§ **WHAT TO PRODUCE**
A line counts if it contains the word "camera" at least once. State how many such lines the records contain, giving the number alone.
+++
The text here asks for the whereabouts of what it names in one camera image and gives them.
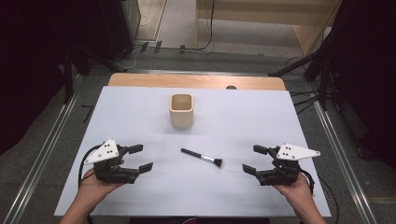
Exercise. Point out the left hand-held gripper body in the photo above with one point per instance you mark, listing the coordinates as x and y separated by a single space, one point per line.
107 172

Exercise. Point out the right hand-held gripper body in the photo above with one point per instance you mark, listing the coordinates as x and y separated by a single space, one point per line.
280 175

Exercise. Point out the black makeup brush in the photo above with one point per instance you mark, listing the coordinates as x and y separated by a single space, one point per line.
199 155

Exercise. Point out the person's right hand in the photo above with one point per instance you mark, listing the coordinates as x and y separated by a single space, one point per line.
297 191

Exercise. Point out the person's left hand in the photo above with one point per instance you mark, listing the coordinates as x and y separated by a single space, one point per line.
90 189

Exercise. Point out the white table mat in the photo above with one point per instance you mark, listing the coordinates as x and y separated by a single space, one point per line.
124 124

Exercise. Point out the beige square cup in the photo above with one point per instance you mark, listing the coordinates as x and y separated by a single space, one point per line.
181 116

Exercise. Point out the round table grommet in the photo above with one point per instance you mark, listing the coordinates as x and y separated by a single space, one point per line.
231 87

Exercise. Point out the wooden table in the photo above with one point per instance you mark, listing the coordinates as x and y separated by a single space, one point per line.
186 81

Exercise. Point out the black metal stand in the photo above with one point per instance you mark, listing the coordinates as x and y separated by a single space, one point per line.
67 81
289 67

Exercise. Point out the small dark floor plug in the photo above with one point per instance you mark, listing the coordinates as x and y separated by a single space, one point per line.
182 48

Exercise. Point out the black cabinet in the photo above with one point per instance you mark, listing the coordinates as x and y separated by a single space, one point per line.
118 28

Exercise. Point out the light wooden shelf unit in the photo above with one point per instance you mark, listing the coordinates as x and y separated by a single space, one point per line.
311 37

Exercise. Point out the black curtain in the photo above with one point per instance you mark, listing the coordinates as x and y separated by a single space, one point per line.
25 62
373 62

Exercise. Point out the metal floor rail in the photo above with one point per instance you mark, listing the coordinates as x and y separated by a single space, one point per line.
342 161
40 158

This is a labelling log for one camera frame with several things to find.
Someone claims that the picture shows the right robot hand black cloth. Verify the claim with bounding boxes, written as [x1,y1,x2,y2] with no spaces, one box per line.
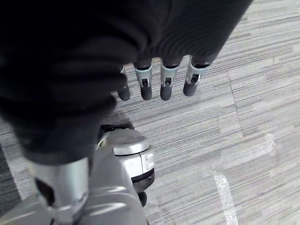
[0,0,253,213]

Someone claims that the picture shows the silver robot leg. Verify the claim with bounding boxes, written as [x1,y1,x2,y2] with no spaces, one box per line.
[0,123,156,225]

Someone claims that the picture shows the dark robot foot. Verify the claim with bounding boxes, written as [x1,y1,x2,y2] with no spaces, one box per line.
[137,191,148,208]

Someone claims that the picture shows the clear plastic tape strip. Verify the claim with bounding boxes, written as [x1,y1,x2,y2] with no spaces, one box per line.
+++
§ **RESPONSE FOR THIS EXERCISE**
2